Everything from the line that contains "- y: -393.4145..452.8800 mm" through the last line of the listing must be copied exactly, with both of those lines included and no others.

= Beginning of Section =

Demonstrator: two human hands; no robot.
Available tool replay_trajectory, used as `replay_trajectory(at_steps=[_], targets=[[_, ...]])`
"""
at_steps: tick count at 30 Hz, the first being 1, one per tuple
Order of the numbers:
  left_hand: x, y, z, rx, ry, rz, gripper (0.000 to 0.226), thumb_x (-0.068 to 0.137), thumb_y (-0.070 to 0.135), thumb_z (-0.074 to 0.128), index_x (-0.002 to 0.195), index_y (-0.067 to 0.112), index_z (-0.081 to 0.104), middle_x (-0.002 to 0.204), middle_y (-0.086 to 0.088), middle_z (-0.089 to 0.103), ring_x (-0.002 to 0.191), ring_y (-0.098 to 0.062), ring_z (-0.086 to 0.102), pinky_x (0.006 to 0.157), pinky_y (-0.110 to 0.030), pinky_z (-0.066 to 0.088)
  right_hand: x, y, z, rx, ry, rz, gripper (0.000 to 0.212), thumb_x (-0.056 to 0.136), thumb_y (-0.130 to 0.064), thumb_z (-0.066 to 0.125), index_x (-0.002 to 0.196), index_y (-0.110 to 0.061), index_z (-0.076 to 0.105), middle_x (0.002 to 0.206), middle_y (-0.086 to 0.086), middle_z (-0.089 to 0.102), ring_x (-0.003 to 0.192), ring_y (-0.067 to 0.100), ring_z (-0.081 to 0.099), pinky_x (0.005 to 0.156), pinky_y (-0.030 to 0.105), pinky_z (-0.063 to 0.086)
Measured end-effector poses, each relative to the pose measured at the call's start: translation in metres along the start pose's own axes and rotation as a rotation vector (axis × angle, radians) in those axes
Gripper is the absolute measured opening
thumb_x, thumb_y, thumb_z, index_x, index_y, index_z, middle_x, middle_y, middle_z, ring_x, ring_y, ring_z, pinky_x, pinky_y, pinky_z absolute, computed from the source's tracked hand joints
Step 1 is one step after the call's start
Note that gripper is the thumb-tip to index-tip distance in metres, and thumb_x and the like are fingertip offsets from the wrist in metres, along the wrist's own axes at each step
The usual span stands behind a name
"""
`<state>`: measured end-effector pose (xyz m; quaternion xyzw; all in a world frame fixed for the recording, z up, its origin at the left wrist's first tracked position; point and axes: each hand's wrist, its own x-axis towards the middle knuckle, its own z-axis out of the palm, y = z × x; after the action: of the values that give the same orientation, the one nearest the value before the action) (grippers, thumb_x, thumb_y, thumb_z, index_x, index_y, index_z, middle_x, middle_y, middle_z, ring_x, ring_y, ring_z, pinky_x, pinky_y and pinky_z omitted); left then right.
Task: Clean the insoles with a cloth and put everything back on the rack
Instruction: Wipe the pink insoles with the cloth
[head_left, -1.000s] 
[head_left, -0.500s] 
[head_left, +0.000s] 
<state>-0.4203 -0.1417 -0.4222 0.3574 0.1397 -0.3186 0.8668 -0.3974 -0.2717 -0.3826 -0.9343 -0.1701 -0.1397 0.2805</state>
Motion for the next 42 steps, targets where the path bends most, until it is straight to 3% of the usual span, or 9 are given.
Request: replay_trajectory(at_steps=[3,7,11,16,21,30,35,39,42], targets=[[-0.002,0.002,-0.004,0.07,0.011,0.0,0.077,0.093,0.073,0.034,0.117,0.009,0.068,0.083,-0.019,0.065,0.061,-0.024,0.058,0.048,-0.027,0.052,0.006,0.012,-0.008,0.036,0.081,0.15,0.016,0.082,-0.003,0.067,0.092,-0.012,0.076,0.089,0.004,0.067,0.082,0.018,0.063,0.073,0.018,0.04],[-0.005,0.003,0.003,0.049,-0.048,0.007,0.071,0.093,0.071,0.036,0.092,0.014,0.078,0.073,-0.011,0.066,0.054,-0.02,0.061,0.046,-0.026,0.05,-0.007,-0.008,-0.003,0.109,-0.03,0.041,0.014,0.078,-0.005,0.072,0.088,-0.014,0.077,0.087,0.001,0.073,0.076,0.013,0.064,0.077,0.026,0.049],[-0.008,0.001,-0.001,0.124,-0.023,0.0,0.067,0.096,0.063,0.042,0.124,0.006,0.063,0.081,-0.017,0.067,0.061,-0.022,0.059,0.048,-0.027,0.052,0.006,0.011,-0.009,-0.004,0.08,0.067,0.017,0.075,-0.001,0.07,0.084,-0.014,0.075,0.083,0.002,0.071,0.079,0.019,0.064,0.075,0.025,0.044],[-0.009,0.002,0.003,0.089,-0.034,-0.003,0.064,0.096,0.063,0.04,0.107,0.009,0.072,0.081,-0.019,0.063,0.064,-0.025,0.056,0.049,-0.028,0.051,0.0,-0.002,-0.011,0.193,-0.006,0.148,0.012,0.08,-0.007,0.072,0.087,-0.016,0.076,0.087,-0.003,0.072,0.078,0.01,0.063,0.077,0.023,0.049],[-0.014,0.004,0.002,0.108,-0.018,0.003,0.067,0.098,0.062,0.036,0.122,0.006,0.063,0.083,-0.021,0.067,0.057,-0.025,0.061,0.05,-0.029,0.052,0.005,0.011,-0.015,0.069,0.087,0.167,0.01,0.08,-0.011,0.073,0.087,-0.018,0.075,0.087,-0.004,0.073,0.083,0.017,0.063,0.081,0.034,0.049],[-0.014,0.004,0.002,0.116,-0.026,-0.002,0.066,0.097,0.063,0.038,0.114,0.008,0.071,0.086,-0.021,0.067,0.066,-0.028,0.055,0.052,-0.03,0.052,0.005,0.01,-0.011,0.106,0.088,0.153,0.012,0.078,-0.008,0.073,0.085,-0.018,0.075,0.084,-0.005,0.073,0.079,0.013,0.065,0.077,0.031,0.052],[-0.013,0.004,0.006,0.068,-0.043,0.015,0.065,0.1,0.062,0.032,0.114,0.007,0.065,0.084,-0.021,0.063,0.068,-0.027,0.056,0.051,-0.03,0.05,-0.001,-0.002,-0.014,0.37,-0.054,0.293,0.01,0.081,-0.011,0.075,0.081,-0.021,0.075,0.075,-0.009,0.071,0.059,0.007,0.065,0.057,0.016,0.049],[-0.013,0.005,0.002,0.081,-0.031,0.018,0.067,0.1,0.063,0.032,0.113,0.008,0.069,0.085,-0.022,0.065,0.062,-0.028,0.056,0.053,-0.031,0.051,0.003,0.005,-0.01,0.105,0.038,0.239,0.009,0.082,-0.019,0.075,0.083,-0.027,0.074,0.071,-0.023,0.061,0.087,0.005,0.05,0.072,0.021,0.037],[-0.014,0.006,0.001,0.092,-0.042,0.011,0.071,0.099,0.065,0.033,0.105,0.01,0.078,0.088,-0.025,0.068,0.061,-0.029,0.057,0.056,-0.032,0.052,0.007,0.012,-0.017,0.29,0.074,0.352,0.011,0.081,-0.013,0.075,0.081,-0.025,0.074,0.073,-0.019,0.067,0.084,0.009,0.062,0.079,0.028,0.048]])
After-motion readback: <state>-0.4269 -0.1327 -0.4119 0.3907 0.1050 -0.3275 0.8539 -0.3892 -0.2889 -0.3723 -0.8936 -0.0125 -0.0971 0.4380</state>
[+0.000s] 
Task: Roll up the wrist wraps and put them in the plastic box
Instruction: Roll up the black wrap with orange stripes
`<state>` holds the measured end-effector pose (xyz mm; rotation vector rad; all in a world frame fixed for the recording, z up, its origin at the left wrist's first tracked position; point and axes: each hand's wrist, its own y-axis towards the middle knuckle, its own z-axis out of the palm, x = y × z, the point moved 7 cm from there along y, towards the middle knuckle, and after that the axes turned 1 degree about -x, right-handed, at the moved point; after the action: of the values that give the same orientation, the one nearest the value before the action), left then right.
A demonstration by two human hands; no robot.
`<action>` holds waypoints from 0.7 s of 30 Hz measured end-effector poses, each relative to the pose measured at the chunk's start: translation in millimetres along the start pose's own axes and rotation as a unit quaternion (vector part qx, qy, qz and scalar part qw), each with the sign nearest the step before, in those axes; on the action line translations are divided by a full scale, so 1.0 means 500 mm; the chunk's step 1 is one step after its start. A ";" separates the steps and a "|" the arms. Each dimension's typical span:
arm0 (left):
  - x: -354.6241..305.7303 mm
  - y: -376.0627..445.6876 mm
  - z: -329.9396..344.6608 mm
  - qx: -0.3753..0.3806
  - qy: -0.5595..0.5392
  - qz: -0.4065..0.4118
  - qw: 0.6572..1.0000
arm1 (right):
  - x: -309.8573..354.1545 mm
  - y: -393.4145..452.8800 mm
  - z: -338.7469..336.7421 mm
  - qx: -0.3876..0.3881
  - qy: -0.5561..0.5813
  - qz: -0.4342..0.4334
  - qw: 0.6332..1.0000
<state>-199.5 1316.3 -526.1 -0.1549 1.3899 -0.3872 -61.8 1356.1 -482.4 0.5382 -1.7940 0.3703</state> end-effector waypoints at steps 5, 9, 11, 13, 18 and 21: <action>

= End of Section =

--- Your response ---
  - y: -393.4145..452.8800 mm
  - z: -338.7469..336.7421 mm
  - qx: -0.3876..0.3881
  - qy: -0.5561..0.5813
  - qz: -0.4342..0.4334
  - qw: 0.6332..1.0000
<state>-199.5 1316.3 -526.1 -0.1549 1.3899 -0.3872 -61.8 1356.1 -482.4 0.5382 -1.7940 0.3703</state> end-effector waypoints at steps 5, 9, 11, 13, 18 and 21: <action>

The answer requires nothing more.